Death Date: 11/15/1839

Contee joined Constitution’s crew as a second lieutenant on June 11, 1812. He was promoted to first lieutenant on July 24, 1812. He was discharged between March 3, 1813 and April 5, 1813.

The junior lieutenants each had command of a watch. The men in the watch were under the lieutenant’s care and command. He was to keep a list of all the officers and men in his watch. When mustered, he examined the men to make sure they were well clothed, clean, and sober. He regularly visited the lower decks to make sure the sentries were at their posts, that no tobacco was smoked between decks, and that there were no unenclosed candles lit. While at sea, a junior lieutenant was not to change the ship’s course without the captain’s permission, unless it was to prevent a collision or other accident. In battle, the lieutenants were stationed with their divisions on the spar deck or gun deck. The youngest lieutenant exercised the men with small arms and in battle oversaw their use. In addition, all lieutenants were required to keep a journal or log, a copy of which was to be delivered to the Navy Office at the end of a voyage.

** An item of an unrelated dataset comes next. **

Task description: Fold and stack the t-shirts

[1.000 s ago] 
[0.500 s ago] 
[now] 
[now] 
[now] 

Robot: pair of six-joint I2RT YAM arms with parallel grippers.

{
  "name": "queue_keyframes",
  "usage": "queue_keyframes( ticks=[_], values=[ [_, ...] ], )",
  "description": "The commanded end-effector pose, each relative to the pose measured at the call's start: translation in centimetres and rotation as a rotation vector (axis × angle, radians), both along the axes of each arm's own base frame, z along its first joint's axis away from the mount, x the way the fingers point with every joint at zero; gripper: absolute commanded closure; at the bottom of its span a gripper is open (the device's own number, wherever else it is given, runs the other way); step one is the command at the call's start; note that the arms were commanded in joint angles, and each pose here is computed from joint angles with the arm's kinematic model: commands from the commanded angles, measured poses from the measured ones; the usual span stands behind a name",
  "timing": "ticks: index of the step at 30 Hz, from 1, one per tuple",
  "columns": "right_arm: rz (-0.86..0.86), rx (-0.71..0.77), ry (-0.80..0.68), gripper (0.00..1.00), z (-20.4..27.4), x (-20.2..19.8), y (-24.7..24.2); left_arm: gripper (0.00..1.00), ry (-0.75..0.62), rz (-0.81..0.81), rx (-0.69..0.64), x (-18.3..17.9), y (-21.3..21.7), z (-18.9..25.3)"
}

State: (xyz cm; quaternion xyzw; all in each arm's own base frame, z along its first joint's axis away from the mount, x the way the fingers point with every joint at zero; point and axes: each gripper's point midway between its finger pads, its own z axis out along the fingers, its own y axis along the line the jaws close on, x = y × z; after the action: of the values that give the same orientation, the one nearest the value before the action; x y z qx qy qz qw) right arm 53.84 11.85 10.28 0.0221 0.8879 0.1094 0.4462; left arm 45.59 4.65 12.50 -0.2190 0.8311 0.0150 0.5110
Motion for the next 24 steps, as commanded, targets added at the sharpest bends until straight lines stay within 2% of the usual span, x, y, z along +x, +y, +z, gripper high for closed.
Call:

The first lieutenant was the captain’s second in command to whom great power and responsibility were delegated. In the Captain’s absence he was in command of the ship. A 44-gun frigate carried between 4 and 6 lieutenants. The senior lieutenant was called the First Lieutenant (equivalent to the Executive Officer today). He did not stand watch like the rest of the crew, but was, like the captain, always available. It was the first lieutenant’s duty to see that the captain’s orders were carried out satisfactorily. The smooth running of the ship depended on his organizational skills. It was he who created the watch and quarter bills and who oversaw the ship’s maintenance. All others in the ship reported to the first lieutenant, who in turn made regular reports to the captain. During special or delicate evolutions (such as getting underway or anchoring), he had command of the ship. In battle, most commands were passed from the captain to the first lieutenant. All told, the first lieutenant was a very busy man; he rarely left the ship and then never overnight. For his trouble the lieutenant received $40.00 per month and three rations per day.

Battles and Engagements
Contee participated in victories over HMS Guerriere on August 19, 1812 and HMS Java on December 29, 1812. For his service he was awarded two Congressional Silver Medals and shared with the crew $100,000 in prize money. He reported himself “very unwell and confined to my room” in February 1813. He later resigned on September 15, 1813.

He resigned around September 15, 1813. Contee received a sword as a prize for participating in the War of 1812 from the State of Maryland in 1831. He died on 15 November 1839 at Pleasant Prospect Plantation in Maryland.